Global Europe? Mit einem fairen Welthandelssystem hat das nichts gemein!
Helmuth Markov in der Plenardebatte zum Bericht Caspary: Europa im Zeitalter der Globalisierung – externe Aspekte der Wettbewerbsfähigkeit
Frau Präsidentin, sehr geehrte Kolleginnen und Kollegen,
ebenso wie Sie beginne auch ich meine Redebeiträge zu Berichten gerne mit dem Satz: Ich möchte dem Berichterstatter für seinen Vorschlag herzlich danken
Leider fällt mir dies zum vorliegenden Text recht schwer. Denn der Bericht meines Ausschusskollegen Herrn Caspary ist im Wesentlichen die Wiederholung dessen, was auch die ‚Global Europe‘-Strategie der Kommission ausdrückt. Und diese Lissabon-Strategie für die EU-Außenhandelspolitik kann ich nun einmal nicht teilen. Genauso wenig die ihr folgende im April veröffentlichte Marktzugangsstrategie und die Politik der neuen Freihandelsabkommen, die sich ebenso ‚harmonisch‘ einreiht.
Strategie und Umsetzung zielen vordringlich auf verbesserte Marktzugangsmöglichkeiten europäischer Unternehmen in Drittländern. Erreicht werden soll das durch die Abschaffung möglichst aller Handelsschranken: Nicht nur Zölle, sondern auch verbraucher-, umwelt-, sozial- und entwicklungspolitische Maßnahmen sollen – ganz im Sinne der Freihandelslogik – dem Primat der Wettbewerbsfähigkeit untergeordnet werden. Und am liebsten möchte man, dass dies natürlich nur für die eigenen Unternehmen gilt. Denn gleichzeitig sollen die handelspolitischen Schutzinstrumente der EU konsequenter angewendet, der Schutz geistigen Eigentums – Stichwort Patente – ausgeweitet werden.
Weil es ganz offensichtlich innerhalb der WTO kaum zum multilateralen Einverständnis über eine solche einseitige Bevorteilung vor allem größerer europäischer Unternehmen kommen wird, streben Kommission und Rat nun immer deutlicher die Durchsetzung europäischer Wirtschaftsinteressen über bilaterale und regionale Abkommen an, die weit über das hinausgehen, was überhaupt in der Doha-Runde zur Debatte steht. In das Ziel der Handelsliberalisierung sind hier auch die Deregulierung von Investitionen, des öffentlichen Auftragswesens und der Wettbewerbspolitik eingeschlossen.
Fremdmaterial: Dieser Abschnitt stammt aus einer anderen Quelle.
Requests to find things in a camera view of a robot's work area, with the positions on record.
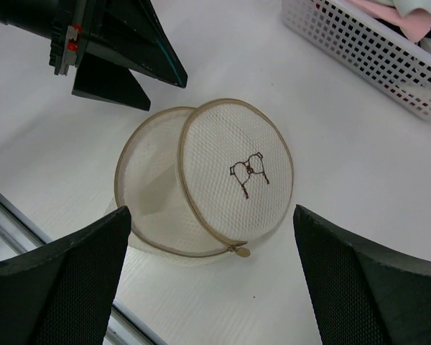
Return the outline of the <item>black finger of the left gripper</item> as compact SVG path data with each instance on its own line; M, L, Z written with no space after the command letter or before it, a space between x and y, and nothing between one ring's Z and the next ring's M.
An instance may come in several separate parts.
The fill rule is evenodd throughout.
M151 1L97 1L87 39L88 54L179 88L187 85Z
M151 101L128 68L94 55L84 55L72 94L81 98L150 110Z

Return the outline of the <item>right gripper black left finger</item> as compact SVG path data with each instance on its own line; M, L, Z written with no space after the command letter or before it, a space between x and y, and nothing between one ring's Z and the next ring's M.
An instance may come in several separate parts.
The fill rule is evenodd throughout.
M130 232L122 206L0 261L0 344L102 344Z

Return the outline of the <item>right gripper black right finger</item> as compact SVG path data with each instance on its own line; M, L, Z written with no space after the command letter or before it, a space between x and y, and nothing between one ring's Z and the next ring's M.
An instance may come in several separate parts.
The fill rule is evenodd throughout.
M431 344L431 262L296 206L295 241L323 344Z

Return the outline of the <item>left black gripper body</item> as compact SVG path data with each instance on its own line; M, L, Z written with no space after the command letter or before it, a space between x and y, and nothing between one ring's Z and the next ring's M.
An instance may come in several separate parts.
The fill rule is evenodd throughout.
M86 75L82 58L92 18L92 1L0 1L0 23L50 41L55 75L67 75L70 66Z

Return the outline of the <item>beige trimmed mesh laundry bag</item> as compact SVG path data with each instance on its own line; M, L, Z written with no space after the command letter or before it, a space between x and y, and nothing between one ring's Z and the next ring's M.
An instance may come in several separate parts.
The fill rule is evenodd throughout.
M220 98L140 124L119 155L111 206L131 213L131 248L203 265L249 257L249 244L284 220L293 182L278 127L255 106Z

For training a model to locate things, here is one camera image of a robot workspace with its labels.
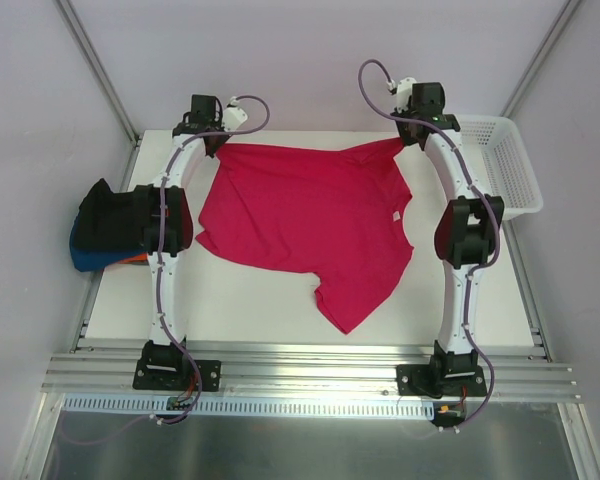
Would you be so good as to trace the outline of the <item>pink t shirt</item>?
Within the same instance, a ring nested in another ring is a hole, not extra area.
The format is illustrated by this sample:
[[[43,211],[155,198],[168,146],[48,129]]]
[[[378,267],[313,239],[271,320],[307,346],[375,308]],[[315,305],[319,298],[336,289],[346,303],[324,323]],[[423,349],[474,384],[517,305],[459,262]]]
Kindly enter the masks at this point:
[[[340,151],[228,144],[197,242],[241,265],[314,274],[320,313],[351,333],[398,286],[414,248],[397,138]]]

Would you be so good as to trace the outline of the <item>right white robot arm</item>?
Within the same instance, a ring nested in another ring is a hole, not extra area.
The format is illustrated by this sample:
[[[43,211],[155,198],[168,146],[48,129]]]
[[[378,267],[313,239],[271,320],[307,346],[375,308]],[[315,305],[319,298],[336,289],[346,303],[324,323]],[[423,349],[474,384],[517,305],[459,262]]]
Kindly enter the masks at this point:
[[[446,114],[443,86],[412,78],[396,87],[396,125],[405,146],[417,145],[433,164],[447,205],[434,232],[434,250],[444,269],[442,325],[426,366],[408,384],[431,396],[447,395],[482,376],[473,323],[483,270],[500,252],[504,201],[481,191],[464,157],[461,127]]]

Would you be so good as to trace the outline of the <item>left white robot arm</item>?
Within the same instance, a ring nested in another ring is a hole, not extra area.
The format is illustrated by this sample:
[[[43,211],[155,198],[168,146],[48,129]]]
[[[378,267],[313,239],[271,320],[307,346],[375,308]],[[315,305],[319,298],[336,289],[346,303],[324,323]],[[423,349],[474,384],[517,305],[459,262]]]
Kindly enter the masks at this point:
[[[152,314],[141,362],[168,388],[179,388],[197,365],[186,349],[187,321],[178,297],[185,254],[193,240],[186,187],[195,167],[214,155],[247,116],[234,103],[194,94],[172,130],[169,155],[153,181],[134,189],[151,216],[143,228],[151,272]]]

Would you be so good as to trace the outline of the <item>white plastic basket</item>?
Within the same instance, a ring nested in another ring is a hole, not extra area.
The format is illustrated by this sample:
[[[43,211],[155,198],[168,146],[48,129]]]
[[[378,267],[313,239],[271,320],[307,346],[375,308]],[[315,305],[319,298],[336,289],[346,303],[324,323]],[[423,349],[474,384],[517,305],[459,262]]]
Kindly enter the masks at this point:
[[[486,115],[459,115],[458,120],[467,164],[483,193],[503,199],[504,219],[538,213],[543,198],[516,124]]]

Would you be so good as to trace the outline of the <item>black folded t shirt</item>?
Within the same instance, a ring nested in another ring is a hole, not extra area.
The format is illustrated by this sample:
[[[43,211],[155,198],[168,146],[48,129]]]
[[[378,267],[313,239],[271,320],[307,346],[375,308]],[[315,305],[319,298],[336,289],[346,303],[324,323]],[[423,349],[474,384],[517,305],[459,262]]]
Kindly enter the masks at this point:
[[[142,247],[140,200],[134,192],[114,192],[101,178],[82,200],[71,245],[89,252],[123,252]]]

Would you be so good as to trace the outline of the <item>orange folded t shirt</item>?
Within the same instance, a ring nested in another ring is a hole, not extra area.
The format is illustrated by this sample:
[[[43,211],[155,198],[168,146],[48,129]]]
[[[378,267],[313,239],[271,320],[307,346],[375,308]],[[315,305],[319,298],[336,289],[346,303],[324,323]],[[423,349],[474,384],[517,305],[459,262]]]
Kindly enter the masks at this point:
[[[146,252],[124,258],[118,261],[118,264],[123,265],[146,265],[148,263],[148,255]]]

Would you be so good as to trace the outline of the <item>blue folded t shirt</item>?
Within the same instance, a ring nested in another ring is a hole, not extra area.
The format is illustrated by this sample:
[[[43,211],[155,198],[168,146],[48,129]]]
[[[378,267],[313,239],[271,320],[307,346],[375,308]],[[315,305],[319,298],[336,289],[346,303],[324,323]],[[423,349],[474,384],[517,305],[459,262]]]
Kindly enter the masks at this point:
[[[73,266],[79,272],[94,272],[105,269],[109,265],[134,257],[139,250],[98,252],[81,250],[76,246],[78,218],[75,218],[69,237],[69,253]]]

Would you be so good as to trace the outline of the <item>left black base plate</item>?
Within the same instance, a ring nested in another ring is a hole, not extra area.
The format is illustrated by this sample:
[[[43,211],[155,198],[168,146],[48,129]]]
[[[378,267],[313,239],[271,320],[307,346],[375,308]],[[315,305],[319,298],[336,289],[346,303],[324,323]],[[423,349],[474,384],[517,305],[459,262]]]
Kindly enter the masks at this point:
[[[136,365],[132,388],[141,391],[185,391],[192,382],[194,389],[198,389],[201,379],[203,392],[217,392],[220,386],[222,363],[219,360],[198,360],[196,364],[199,374],[186,359],[166,365],[140,359]]]

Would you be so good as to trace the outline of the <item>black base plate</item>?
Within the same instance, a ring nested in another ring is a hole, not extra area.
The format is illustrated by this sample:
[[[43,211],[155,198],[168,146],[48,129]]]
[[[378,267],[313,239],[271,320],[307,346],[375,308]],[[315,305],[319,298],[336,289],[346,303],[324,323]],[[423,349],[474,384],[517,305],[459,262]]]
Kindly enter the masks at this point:
[[[220,386],[222,363],[219,360],[198,360],[196,364],[199,374],[186,359],[166,365],[140,359],[136,365],[132,388],[141,391],[185,391],[192,382],[194,389],[198,389],[201,379],[203,392],[217,392]]]
[[[481,367],[467,374],[441,377],[425,364],[401,364],[396,366],[396,383],[400,396],[421,396],[441,399],[444,396],[484,398],[487,385]]]

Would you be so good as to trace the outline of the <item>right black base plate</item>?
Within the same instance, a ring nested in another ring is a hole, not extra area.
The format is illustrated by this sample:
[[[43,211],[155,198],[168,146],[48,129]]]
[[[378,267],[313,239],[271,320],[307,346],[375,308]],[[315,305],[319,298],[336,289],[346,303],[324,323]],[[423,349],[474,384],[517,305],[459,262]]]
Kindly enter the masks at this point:
[[[396,383],[400,396],[421,396],[441,399],[444,396],[484,398],[487,385],[481,367],[467,374],[441,377],[425,364],[401,364],[396,366]]]

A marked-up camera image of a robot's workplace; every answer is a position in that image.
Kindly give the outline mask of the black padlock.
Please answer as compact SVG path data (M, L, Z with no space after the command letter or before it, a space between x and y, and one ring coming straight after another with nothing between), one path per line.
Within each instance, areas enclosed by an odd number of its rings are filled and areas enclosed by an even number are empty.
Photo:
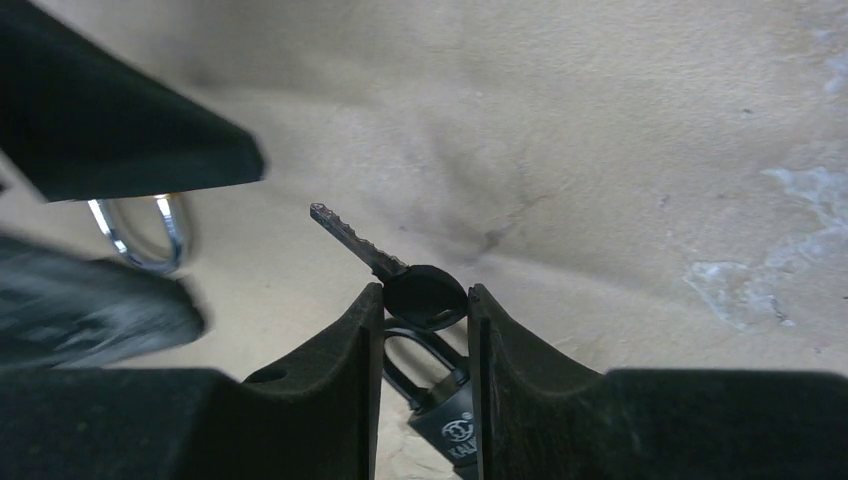
M418 331L396 319L384 324L384 337L410 340L430 354L449 374L430 388L416 385L388 358L383 358L383 378L409 404L407 424L453 466L462 479L477 479L478 449L473 406L473 385L468 358L434 332Z

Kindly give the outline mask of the black-headed silver key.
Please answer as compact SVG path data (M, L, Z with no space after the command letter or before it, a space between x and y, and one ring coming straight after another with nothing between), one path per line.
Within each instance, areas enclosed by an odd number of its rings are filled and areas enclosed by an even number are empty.
M467 315L465 288L448 272L423 264L408 265L378 249L323 203L310 217L371 269L383 285L385 309L418 330L438 331Z

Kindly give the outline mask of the large brass padlock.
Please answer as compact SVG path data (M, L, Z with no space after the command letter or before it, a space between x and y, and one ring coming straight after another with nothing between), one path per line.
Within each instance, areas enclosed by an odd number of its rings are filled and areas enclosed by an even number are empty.
M158 219L144 220L131 204L149 204ZM193 226L188 202L179 193L87 202L100 232L129 265L156 275L170 275L191 258Z

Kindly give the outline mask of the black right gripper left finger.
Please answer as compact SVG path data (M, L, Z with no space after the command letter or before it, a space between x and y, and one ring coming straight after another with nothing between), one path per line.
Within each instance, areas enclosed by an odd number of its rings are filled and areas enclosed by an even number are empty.
M214 369L17 370L1 377L5 479L370 479L383 298L367 285L243 381Z

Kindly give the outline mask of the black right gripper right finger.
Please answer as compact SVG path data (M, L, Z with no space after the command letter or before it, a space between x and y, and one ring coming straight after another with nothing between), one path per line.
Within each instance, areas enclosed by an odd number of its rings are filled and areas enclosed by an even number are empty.
M483 479L843 479L847 380L826 372L596 372L469 292Z

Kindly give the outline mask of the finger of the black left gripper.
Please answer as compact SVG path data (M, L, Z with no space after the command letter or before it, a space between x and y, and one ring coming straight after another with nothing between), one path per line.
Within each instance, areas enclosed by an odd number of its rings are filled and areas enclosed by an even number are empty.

Einem Bericht, der solche Politik, die nichts, aber auch gar nichts mehr mit der Schaffung eines fairen multilateralen Handelssystems zu tun hat, kann ich, kann meine Fraktion leider nicht zustimmen.
Einen wichtigen und richtigen Punkt in Herrn Casparys Bericht möchte ich aber dennoch hervorheben: Es kann nicht hingenommen werden, dass fast alle wichtigen handelspolitischen Entscheidungen auf europäischer Ebene ohne die Mitbestimmung des Europäischen Parlaments getroffen werden (können) – es zum Teil nicht einmal über die Inhalte von zu verhandelnden Abkommen informiert wird. Wir sprechen im Verlaufe dieses Vormittags noch über einen Bericht über die geplanten Wirtschaftspartnerschaftsabkommen mit den AKP-Staaten – nicht einmal dem Handelsausschuss liegen die betreffenden Textentwürfe vor. Es gibt sicher viele Gründe, warum viele Bürger der EU immer skeptischer gegenüberstehen – diese Geheimdiplomatie gehört ganz sicher dazu.